#### WORK TASK:
Line by line, return the material below exactly as it reads.

#### DATA PROVIDED:
□ □ □ □

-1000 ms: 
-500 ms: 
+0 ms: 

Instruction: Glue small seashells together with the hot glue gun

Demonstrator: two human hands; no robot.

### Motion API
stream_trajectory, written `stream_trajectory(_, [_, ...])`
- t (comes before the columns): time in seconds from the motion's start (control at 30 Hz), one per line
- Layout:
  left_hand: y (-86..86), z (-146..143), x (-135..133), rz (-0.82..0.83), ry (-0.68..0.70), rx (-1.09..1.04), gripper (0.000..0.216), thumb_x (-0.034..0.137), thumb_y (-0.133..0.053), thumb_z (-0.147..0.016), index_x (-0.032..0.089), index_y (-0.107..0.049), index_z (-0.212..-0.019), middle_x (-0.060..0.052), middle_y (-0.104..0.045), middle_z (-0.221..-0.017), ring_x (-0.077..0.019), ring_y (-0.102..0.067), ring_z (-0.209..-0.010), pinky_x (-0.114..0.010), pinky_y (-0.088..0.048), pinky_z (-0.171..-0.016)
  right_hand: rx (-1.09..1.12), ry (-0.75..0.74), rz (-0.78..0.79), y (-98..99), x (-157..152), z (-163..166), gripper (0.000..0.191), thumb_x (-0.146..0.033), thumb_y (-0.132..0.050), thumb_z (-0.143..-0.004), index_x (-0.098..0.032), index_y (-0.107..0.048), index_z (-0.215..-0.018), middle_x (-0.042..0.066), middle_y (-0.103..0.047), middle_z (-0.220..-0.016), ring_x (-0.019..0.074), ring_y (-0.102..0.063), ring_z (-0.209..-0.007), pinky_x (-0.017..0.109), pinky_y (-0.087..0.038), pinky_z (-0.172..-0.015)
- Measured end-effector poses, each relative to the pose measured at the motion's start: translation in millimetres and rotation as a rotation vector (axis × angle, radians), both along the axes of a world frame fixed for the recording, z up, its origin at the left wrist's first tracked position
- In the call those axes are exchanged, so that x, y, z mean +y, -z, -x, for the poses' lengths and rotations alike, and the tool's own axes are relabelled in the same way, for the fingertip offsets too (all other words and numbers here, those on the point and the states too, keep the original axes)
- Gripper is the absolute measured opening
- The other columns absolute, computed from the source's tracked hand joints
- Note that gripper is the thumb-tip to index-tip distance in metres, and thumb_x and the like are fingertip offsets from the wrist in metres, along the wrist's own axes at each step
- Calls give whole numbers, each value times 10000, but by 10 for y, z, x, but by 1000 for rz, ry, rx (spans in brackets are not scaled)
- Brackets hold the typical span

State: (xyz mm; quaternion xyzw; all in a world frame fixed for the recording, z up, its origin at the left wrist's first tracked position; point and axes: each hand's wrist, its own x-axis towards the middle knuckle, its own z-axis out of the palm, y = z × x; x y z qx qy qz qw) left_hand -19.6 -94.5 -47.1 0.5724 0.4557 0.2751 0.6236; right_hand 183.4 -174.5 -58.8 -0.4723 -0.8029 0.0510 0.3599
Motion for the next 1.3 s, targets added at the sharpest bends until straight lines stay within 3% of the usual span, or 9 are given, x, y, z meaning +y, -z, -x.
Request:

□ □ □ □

#### WRITTEN SOLUTION:
-1000 ms: 
-500 ms: 
+0 ms: 

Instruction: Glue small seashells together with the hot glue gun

Demonstrator: two human hands; no robot.

### Motion API
stream_trajectory, written `stream_trajectory(_, [_, ...])`
- t (comes before the columns): time in seconds from the motion's start (control at 30 Hz), one per line
- Layout:
  left_hand: y (-86..86), z (-146..143), x (-135..133), rz (-0.82..0.83), ry (-0.68..0.70), rx (-1.09..1.04), gripper (0.000..0.216), thumb_x (-0.034..0.137), thumb_y (-0.133..0.053), thumb_z (-0.147..0.016), index_x (-0.032..0.089), index_y (-0.107..0.049), index_z (-0.212..-0.019), middle_x (-0.060..0.052), middle_y (-0.104..0.045), middle_z (-0.221..-0.017), ring_x (-0.077..0.019), ring_y (-0.102..0.067), ring_z (-0.209..-0.010), pinky_x (-0.114..0.010), pinky_y (-0.088..0.048), pinky_z (-0.171..-0.016)
  right_hand: rx (-1.09..1.12), ry (-0.75..0.74), rz (-0.78..0.79), y (-98..99), x (-157..152), z (-163..166), gripper (0.000..0.191), thumb_x (-0.146..0.033), thumb_y (-0.132..0.050), thumb_z (-0.143..-0.004), index_x (-0.098..0.032), index_y (-0.107..0.048), index_z (-0.215..-0.018), middle_x (-0.042..0.066), middle_y (-0.103..0.047), middle_z (-0.220..-0.016), ring_x (-0.019..0.074), ring_y (-0.102..0.063), ring_z (-0.209..-0.007), pinky_x (-0.017..0.109), pinky_y (-0.087..0.038), pinky_z (-0.172..-0.015)
- Measured end-effector poses, each relative to the pose measured at the motion's start: translation in millimetres and rotation as a rotation vector (axis × angle, radians), both along the axes of a world frame fixed for the recording, z up, its origin at the left wrist's first tracked position
- In the call those axes are exchanged, so that x, y, z mean +y, -z, -x, for the poses' lengths and rotations alike, and the tool's own axes are relabelled in the same way, for the fingertip offsets too (all other words and numbers here, those on the point and the states too, keep the original axes)
- Gripper is the absolute measured opening
- The other columns absolute, computed from the source's tracked hand joints
- Note that gripper is the thumb-tip to index-tip distance in metres, and thumb_x and the like are fingertip offsets from the wrist in metres, along the wrist's own axes at each step
- Calls give whole numbers, each value times 10000, but by 10 for y, z, x, but by 1000 for rz, ry, rx (spans in brackets are not scaled)
- Brackets hold the typical span

State: (xyz mm; quaternion xyzw; all in a world frame fixed for the recording, z up, its origin at the left wrist's first tracked position; point and axes: each hand's wrist, its own x-axis towards the middle knuckle, its own z-axis out of the palm, y = z × x; x y z qx qy qz qw) left_hand -19.6 -94.5 -47.1 0.5724 0.4557 0.2751 0.6236; right_hand 183.4 -174.5 -58.8 -0.4723 -0.8029 0.0510 0.3599
Motion for the next 1.3 s, targets added at the sharpest bends until straight lines stay within 3% of the usual span, or 9 are given, x, y, z meaning +y, -z, -x.
Request:

No other output is expected for this exercise.